カローラのレースカー(2023)では、後席全て水素タンクで占領していました。
BMW試作車でもトランク全てを占領の状況でした。
水素エンジン車としてBMWは試験車を登場させたが撤退済
2006年にBMWはハイドロジェン7で市販化を試みたものの撤退、BEVとFCVにシフト
エンジン関連雇用を守る事が目的化
実際、水素エンジン車を作ることは、既存の内燃エンジン関連企業の雇用延命策に繋がります。
しかし、市販車としてはコスト度外視な内容では、ユーザーのためになりません。
すでに、水素燃料電池車の普及状況は、市場評価として失敗認定済であり、水素インフラ維持のために莫大な税金投入は、国民の税金が無駄に使われていることになります。
水素インフラの維持に経済的合理性の欠片も無い
水素製造に大量の電力を使うなら、余剰電力をそのままBEVに充電する方が効率的です。

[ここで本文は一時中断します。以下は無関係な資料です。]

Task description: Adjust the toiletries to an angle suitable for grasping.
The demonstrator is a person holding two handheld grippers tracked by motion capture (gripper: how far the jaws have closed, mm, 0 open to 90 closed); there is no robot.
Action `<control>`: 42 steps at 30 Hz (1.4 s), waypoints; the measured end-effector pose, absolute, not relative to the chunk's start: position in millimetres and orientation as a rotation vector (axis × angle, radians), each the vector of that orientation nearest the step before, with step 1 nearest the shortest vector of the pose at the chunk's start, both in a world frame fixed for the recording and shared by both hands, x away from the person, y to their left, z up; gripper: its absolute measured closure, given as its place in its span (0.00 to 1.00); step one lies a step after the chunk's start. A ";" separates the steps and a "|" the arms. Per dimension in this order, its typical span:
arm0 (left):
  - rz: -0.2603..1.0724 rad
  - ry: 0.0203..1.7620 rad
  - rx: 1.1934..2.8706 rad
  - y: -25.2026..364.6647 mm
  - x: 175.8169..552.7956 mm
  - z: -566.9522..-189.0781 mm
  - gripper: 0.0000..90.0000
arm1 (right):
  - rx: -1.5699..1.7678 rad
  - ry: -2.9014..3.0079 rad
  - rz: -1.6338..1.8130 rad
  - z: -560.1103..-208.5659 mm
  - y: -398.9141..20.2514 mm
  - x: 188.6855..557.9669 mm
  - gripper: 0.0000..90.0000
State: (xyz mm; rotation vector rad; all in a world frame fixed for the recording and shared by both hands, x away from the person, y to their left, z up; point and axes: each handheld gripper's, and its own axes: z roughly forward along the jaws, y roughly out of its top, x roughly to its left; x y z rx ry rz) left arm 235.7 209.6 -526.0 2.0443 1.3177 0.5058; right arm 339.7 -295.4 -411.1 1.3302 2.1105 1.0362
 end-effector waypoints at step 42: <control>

日中の余った太陽光発電なども、揚水発電などの仕組みが効率的です。
水素燃料電池車は、市販化済・実用段階にあります。これは車を売る事の目的が優先された結果であり、水素インフラや水素価格における経済的合理性が微塵も無く、後追い・後つけの状況なのです。
水素インフラの維持は、世界市場において、既に破綻しているのです。
ホンダが水素エンジン車の撤退は妥当:まとめ
エンジン屋としての実験期間は終わった
エンジンメーカーとして、BMWが水素エンジン車の試作車を作り、失敗に終わっています。
ホンダは、同じエンジンメーカーとして、数多くのエンジン関連企業を抱えており、エンジン屋としても水素エンジン車の市販化を模索したことでしょう。
しかし、あまりにも問題山積みで非効率な状況は、誰の目にも明らかです。
エンジン屋が「水素エンジンに将来性無し」を見切ったのは当然の流れです。
水素エンジン撤退は、ホンダとして当たり前の結論
経済合理性を考えれば、エンジン屋として、水素エンジンに未来無しという結論に至ることは、当たり前の流れでしょう。世界の潮流がBEVとFCVに舵を切った中で、限られた経営資源を集中させるのも当然の流れでしょう。
水素エンジン撤退の理由に疑問点はなく、撤退は妥当であるという「まとめ」になります。